* [WHAT IS BEING ASKED]: Go line by line through the entries below and copy those containing the string "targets".

╭─ DATA RECORDS

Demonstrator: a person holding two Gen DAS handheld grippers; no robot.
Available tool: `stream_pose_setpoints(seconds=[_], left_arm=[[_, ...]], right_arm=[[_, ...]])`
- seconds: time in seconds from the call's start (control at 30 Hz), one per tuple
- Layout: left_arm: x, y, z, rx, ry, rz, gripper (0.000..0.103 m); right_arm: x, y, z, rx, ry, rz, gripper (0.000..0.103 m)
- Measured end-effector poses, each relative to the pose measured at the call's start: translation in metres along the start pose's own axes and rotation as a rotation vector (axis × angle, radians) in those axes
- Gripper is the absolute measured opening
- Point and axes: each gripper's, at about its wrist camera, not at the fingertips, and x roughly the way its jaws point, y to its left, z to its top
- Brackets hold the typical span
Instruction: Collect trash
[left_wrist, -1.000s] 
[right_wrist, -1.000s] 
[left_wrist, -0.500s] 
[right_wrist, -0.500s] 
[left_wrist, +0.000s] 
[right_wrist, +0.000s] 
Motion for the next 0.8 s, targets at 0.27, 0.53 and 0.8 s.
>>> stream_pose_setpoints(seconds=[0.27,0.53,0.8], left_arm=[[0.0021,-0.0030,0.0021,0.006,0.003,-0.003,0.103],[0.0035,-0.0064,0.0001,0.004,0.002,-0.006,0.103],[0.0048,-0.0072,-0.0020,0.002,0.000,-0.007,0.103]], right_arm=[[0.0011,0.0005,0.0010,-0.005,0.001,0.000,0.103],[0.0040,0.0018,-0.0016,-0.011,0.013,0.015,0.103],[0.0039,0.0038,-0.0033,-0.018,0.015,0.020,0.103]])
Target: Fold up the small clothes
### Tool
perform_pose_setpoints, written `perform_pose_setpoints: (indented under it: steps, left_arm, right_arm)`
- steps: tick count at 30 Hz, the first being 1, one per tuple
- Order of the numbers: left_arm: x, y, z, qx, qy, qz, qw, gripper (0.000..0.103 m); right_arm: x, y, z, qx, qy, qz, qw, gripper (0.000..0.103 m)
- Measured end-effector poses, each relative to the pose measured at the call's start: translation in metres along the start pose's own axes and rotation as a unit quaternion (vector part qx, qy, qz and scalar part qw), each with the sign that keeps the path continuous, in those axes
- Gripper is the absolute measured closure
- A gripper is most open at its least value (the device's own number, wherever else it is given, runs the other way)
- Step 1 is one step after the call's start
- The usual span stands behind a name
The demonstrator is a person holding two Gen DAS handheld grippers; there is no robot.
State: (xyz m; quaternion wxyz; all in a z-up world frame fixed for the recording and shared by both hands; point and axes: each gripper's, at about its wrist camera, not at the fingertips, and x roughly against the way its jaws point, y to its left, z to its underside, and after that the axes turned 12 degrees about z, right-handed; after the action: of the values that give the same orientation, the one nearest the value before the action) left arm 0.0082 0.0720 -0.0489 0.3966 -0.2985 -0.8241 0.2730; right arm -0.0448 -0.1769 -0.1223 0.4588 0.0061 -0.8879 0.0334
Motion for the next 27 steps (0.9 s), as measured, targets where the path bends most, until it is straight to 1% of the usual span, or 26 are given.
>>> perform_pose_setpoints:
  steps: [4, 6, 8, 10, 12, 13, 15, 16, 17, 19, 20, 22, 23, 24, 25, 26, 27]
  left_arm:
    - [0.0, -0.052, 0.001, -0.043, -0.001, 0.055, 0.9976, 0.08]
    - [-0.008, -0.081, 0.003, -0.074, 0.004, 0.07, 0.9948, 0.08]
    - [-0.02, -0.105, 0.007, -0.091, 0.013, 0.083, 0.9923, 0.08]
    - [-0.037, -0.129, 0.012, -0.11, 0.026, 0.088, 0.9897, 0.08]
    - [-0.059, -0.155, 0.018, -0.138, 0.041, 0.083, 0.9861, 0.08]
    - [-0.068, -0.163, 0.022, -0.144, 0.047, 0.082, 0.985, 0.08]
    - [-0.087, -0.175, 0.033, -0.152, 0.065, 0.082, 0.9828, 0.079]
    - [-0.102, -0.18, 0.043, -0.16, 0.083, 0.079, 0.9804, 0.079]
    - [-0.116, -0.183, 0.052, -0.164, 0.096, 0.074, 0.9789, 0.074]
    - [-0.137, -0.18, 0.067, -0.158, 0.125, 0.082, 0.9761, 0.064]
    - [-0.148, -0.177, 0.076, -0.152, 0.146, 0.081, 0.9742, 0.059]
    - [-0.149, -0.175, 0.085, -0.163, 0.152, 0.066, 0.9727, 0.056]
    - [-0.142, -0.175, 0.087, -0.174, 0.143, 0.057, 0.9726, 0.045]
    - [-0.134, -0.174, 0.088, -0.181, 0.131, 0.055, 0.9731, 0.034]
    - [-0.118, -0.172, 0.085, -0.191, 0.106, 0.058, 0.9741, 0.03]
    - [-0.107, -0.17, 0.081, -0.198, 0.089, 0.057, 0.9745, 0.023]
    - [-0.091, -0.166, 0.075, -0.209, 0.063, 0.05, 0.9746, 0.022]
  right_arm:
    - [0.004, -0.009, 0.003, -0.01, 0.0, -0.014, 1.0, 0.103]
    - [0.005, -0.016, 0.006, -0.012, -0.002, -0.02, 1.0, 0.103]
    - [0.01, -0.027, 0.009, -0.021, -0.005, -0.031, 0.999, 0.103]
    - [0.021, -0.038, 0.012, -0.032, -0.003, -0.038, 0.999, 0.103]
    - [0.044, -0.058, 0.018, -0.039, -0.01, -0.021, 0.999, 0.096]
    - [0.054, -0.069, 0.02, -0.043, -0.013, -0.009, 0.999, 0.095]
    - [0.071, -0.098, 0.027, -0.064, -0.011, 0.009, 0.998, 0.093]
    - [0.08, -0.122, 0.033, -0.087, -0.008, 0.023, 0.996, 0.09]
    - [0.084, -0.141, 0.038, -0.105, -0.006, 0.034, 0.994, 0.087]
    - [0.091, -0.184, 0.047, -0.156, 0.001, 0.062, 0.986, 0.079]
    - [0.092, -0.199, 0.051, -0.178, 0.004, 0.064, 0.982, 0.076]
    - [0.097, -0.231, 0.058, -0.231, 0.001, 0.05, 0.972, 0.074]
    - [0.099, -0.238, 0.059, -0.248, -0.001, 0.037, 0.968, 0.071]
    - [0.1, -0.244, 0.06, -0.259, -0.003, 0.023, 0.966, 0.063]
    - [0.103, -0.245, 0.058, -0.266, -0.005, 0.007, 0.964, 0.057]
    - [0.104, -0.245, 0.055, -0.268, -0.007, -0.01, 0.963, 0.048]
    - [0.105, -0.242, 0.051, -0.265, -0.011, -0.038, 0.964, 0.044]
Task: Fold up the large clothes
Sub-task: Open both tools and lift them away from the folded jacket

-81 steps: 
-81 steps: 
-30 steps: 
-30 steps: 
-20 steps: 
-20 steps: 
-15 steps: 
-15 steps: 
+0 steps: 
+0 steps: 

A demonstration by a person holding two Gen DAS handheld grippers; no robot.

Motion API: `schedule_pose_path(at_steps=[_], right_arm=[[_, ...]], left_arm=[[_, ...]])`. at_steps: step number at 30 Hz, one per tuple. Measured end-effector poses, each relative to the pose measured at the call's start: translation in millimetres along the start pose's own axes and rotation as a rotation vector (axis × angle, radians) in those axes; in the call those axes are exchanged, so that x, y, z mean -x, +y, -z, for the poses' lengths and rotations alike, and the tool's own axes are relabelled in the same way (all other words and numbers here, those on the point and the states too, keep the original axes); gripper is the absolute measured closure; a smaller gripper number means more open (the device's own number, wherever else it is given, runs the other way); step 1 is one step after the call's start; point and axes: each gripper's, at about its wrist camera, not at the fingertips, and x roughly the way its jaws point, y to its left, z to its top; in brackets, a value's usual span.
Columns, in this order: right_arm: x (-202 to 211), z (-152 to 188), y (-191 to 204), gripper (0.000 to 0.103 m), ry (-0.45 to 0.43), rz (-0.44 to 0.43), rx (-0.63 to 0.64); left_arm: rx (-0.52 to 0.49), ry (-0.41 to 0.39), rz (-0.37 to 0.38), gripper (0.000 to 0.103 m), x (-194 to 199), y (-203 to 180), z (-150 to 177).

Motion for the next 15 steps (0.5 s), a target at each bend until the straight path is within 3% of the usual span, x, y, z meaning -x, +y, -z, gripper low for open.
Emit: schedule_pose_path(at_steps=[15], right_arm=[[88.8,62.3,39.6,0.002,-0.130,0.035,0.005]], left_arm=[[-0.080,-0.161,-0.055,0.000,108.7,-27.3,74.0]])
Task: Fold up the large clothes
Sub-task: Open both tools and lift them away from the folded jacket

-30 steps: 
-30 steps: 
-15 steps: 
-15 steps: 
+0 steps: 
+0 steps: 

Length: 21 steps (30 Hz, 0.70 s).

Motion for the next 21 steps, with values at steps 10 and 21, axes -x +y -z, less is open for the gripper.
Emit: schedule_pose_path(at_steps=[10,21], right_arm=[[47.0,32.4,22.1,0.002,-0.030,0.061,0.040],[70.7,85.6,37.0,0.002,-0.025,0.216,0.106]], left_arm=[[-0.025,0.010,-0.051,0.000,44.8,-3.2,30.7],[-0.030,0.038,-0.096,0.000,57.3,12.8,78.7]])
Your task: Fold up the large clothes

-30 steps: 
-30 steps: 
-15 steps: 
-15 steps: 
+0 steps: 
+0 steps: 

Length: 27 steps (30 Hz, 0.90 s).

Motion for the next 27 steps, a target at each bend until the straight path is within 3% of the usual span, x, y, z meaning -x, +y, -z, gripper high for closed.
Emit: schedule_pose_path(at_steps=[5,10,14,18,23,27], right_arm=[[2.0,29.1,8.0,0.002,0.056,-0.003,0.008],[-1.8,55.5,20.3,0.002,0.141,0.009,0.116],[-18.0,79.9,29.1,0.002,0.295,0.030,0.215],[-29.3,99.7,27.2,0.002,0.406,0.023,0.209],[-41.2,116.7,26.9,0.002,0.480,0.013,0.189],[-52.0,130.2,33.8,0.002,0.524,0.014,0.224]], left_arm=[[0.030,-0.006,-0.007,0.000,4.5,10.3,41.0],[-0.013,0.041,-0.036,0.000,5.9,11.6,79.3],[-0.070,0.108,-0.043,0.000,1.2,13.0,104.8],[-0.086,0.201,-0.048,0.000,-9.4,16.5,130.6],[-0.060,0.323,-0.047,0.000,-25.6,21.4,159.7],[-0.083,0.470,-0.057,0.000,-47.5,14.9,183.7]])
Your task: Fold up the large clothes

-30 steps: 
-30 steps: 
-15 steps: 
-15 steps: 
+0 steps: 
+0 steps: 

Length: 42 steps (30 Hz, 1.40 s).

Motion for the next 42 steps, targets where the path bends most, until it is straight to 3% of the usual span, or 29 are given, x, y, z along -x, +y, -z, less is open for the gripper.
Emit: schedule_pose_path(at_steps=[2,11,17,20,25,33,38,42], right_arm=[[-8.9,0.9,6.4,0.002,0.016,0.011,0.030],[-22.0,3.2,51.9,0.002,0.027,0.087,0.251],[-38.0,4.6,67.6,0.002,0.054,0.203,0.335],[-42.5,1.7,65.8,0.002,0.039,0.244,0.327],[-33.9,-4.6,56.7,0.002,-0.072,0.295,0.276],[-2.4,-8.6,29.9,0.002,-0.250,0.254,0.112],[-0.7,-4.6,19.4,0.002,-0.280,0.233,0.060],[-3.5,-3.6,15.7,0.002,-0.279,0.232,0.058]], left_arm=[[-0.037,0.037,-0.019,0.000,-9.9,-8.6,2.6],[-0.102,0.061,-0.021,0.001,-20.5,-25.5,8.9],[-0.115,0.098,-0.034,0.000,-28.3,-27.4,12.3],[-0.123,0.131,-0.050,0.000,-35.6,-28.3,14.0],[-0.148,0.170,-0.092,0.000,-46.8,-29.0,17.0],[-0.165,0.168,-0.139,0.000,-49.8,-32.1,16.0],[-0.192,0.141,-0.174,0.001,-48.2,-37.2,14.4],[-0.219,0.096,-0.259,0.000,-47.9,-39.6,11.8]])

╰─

* [SOLUTION TO THE EXERCISE]:
Motion for the next 0.8 s, targets at 0.27, 0.53 and 0.8 s.
Motion for the next 27 steps (0.9 s), as measured, targets where the path bends most, until it is straight to 1% of the usual span, or 26 are given.
Motion for the next 42 steps, targets where the path bends most, until it is straight to 3% of the usual span, or 29 are given, x, y, z along -x, +y, -z, less is open for the gripper.

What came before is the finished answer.